The courses given at present are inadequate for a commercial life. At the end of a year a student taking the commercial course has obtained only a smattering of knowledge-many unrelated facts which are of no real value to him. He then leaves school feeling that he can gain more by practical experience.

When a high school has several different set courses, the pupil is forced to decide in the beginning which course he wishes to take up. The fact that he knows that he will be fitted for a certain calling when the course is finished furnishes an incentive to him to keep up in his work.

It has been shown that a greater per cent of manual-training pupils graduate than of those who attend any other high school. A very probable reason is that a certain course is laid out in the former school which has some definite bearing on the pupil's future a work. In a carefully arranged course the pupil makes no mistake in choosing his subjects, and is encouraged by the fact that he expects to be able to do something when he is through.

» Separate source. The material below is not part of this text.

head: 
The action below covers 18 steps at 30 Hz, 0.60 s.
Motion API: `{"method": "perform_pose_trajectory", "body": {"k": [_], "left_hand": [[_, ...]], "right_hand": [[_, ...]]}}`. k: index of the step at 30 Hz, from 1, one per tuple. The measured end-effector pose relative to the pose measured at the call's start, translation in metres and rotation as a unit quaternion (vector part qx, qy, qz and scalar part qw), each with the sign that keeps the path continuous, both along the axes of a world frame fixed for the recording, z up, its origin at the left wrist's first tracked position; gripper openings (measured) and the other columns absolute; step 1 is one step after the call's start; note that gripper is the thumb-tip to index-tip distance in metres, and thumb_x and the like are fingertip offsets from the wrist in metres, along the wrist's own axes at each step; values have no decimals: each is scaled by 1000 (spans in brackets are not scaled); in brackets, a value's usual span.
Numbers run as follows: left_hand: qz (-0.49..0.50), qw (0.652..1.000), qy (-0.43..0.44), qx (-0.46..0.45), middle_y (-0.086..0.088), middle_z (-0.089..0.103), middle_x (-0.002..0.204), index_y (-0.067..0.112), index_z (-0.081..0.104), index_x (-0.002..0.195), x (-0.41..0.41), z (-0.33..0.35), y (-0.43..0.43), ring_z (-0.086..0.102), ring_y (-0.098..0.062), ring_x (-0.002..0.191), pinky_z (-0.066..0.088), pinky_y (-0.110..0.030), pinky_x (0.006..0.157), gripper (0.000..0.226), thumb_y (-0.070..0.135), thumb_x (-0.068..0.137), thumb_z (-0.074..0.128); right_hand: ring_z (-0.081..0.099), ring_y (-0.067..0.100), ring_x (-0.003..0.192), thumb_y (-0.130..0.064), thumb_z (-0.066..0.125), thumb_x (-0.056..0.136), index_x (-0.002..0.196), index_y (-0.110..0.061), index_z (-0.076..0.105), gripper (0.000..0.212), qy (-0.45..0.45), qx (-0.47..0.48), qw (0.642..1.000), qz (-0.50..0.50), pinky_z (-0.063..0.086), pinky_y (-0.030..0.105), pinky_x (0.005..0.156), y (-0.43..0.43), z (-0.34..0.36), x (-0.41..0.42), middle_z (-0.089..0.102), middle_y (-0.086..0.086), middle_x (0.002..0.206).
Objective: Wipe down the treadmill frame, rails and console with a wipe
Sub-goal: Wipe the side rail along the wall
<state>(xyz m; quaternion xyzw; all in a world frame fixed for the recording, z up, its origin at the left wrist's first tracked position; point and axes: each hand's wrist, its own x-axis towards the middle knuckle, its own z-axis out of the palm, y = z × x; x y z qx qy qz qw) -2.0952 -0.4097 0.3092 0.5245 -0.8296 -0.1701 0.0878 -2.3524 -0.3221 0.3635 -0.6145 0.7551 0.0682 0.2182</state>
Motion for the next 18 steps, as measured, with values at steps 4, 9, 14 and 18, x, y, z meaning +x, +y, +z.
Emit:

The boys leave the high schools and enter the technical institutes, the manual-training schools or the business college. The girls seek the business colleges, art schools and schools of music. By beginning these studies, which will enable them to earn money during the time that they would have put in the high schools, the boys and girls of eighteen or nineteen are able to start in earning their living much sooner than if they were graduated from a public high school and after that had to prepare themselves for wage-earning. This, then, is the reason t;-hl- students leave high school in the middle of the course. The course is not practical or of very much use except to those who are going on into colleges and higher schools. There is very little in the ordinary high-school course which is directly beneficial to one preparing to enter the business world. That is why classes which as freshmen number from 800 to 1,000 dwindle, till at graduation they barely touch the 100 mark.

What of the pupil who knows that at any time he may have to relinquish school for a position and, considering his assets, realizes that the algebra, science, history and possibly Latin that he has taken as requirements for his diploma will, if he drops school at the end of two years, be for all practical purposes useless in office or factory work?

To avoid this reason for dropping out, I would suggest that courses of study which qualify for some particular goal be mapped out by those competent to judge of what the goal requires, and that, omitting everything superfluous, that course, chosen by the pupil at entrance, be adhered to by compulsion throughout. Besides, a bureau of information ought to be established at the schools, of which all pupils are aware, which would aim to advise and inform students on any points in connection with the curriculum and its relation to a vocation.